Mettre en place des panneaux solaires dans divers endroits afin de réduire la dépendance de la France aux énergies fossiles semble être une bonne idée. Cependant, certains militants écologistes s’opposent fermement à la destruction d’espaces naturels ou de forêts pour mener à bien ces projets, comme cela a été le cas sur la montagne de Lure. Cette controverse a été mise en lumière lors d’un reportage diffusé dans l’émission « Envoyé spécial » le 25 avril 2024. Les partisans de l’environnement soulignent ainsi l’importance de concilier la transition énergétique avec la préservation de la biodiversité et des écosystèmes fragiles. Cette question soulève des débats passionnés entre les différents acteurs impliqués dans la transition vers les énergies renouvelables, mettant en lumière les défis et les dilemmes auxquels la société est confrontée dans sa lutte pour un avenir plus durable.
Expansion des panneaux photovoltaïques : une polémique environnementale
Les panneaux photovoltaïques ne se limitent plus aux toits des maisons, aux parkings ou aux zones industrielles. Le gouvernement français souhaite les voir se développer partout pour décarboner le pays. Ainsi, les entreprises d’énergies renouvelables se lancent dans l’installation de centrales solaires sur de vastes terrains, suscitant parfois la colère des militants écologistes. Ces derniers soutiennent les énergies vertes pour protéger l’environnement, mais s’opposent à certaines méthodes.
En effet, dans les Alpes-de-Haute-Provence, le collectif Elzeard Lure en résistance tente depuis deux ans d’empêcher l’extension d’un chantier jugé destructeur pour la montagne de Lure. La centrale des Cigalettes, composée de 38 000 panneaux solaires sur 20 hectares, a été construite en 2015 par l’entreprise canadienne Boralex. Cette centrale fournit de l’électricité à environ 5 000 habitants.

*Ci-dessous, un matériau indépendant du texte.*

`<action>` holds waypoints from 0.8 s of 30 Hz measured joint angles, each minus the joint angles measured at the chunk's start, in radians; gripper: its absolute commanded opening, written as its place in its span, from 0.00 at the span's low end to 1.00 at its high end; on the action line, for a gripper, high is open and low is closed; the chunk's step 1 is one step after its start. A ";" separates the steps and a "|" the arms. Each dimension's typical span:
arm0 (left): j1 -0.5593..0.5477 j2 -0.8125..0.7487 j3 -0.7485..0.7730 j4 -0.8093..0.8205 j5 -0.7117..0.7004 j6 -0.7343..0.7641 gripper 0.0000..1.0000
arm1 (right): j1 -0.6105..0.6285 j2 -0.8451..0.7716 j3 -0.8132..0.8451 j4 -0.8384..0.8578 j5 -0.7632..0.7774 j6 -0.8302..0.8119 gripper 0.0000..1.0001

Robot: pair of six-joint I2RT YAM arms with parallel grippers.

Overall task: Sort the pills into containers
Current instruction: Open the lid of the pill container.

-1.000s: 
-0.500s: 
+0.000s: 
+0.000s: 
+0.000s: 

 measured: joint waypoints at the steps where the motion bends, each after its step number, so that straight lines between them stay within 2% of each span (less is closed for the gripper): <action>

Pour Sylvie Bitterlin, contempler chaque matin les « deux énormes balafres faites dans la forêt » est un déchirement. Malgré les efforts des défenseurs de l’environnement pour stopper la construction de la centrale, celle-ci a finalement vu le jour après l’épuisement de tous les recours légaux. Des tentatives de blocage physique du chantier ont été repoussées par les ouvriers et les forces de l’ordre.
« Menaces et tensions sur le chantier »
Des vidéos filmées par le collectif montrent un bûcheron menaçant de recourir à une tronçonneuse contre un militant tentant d’empêcher l’abattage d’un arbre. Selon les témoignages, le chef de chantier incitait les bûcherons à continuer malgré la présence des militants. Des actions se sont multipliées pendant cinq semaines, jusqu’à l’arrestation de Sylvie Bitterlin et Claudine Clovis, placées en garde à vue. Condamnées à des amendes et à verser des dommages et intérêts à Boralex, elles ont fait appel pour poursuivre leur combat pour la montagne de Lure.
La région de Provence abrite déjà une vingtaine de centrales solaires, et une douzaine d’autres sont en construction ou en projet, malgré le classement de la zone en réserve de biosphère par l’Unesco.
Extrait de « Le solaire de la peur », un reportage diffusé dans « Envoyé spécial » le 25 avril 2024.